Clearly, the theological movement of the postwar period succeeded in breaking the near-monopoly of religious liberalism dominating much of the American Jewish community. But it did not achieve anything like the “Copernican revolution” in Jewish piety and practice that it sought. However one studies the matter— whether by casual observation or statistical study—modernist, secular attitudes retain a much stronger hold on Jews than on Christians, among whom traditional religious ideas (belief in an afterlife, a personal God, etc.) are more prevalent. Unaccountably, Goldy remarks, “Almost unknown before 1945, a Jewish theology which was neo-orthodox and existentialist had become by the 1960s the dominant mode of religious thought within the American Jewish community.”

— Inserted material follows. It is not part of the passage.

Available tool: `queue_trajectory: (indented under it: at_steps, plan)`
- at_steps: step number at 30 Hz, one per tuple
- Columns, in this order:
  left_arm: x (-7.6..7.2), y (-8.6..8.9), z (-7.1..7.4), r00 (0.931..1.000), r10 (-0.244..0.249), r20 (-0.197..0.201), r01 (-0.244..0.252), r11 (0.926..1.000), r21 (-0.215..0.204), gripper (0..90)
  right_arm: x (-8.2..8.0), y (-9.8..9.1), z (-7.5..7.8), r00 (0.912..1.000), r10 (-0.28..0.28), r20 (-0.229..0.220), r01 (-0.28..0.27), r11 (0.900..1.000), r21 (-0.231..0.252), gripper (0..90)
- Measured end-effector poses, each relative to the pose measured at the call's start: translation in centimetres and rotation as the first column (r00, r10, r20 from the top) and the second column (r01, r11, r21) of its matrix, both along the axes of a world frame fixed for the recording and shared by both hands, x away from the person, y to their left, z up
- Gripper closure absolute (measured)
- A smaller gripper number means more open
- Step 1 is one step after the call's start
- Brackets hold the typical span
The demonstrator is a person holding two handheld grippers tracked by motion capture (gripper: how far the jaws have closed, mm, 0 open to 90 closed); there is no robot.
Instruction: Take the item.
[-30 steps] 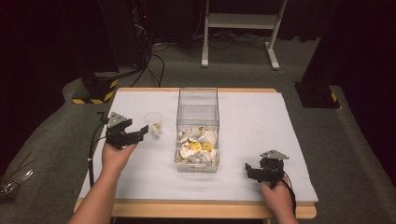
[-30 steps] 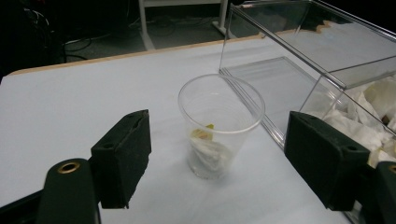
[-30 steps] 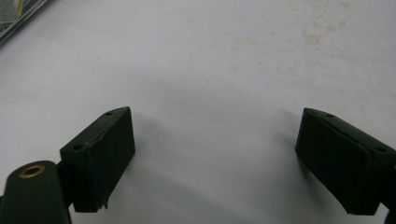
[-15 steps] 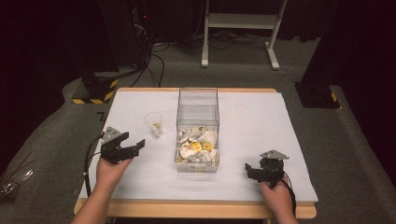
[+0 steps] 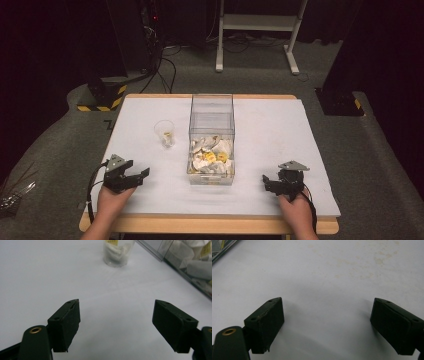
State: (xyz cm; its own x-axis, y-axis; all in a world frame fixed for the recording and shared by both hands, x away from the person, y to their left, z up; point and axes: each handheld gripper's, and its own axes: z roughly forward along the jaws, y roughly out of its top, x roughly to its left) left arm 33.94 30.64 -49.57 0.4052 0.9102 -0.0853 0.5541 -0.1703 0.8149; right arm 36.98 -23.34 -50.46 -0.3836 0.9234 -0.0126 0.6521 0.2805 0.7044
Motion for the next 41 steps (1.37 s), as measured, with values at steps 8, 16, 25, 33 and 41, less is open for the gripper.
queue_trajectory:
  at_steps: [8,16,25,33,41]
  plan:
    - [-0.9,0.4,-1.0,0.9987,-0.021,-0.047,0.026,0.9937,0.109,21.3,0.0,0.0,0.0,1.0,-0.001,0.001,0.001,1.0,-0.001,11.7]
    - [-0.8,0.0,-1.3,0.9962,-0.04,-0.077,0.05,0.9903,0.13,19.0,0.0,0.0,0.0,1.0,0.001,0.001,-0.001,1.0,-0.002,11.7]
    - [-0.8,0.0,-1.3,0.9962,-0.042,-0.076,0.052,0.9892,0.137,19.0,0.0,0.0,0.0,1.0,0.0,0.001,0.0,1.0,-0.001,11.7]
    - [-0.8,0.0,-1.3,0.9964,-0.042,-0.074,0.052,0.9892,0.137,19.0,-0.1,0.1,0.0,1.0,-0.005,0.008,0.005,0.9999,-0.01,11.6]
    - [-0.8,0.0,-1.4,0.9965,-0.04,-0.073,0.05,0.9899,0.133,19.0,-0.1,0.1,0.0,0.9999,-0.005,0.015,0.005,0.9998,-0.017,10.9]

On the contrary, it would be fair to say that many literate and intelligent Jewish readers who pick up Goldy’s book will be unable to understand from his account the nature of the intellectual conflict that arose forty-five years ago, so alien do the “new” theologians’ ideas remain even today. Such readers will find the author less helpful than he might be, since he never really defines key terms such as “existentialism,” or even “theology.” As a result it’s not entirely clear why the modernist rabbis objected to theology as something alien to Judaism, but not to “religious philosophy” or “religious thought.” Many readers may want to know more fully how these terms were understood by the different factions in the dispute. They might also profit from a discussion of how what they know as Judaism is largely constituted by the categories of modern creeds and philosophies.

For all these faults, The Emergence of Jewish Theology does represent a valuable contribution to the growing literature on Jewish life and faith that has appeared over the last decade or so. Even if the arguments described here were already part of the public recording various journals and books—Goldy has provided an important service in giving shape to the debates that occurred in the recent past. Indeed, his book (which has an extensive bibliography) may serve as a possible starting point for continuing dialogue about the nature and direction of contemporary Judaism—in its own internal affairs and in American public life. It may even present helpful insight for Christian churches that have experienced similar conflicts between liberal and neo-orthodox factions.

Matthew Berke is Managing Editor of First Things.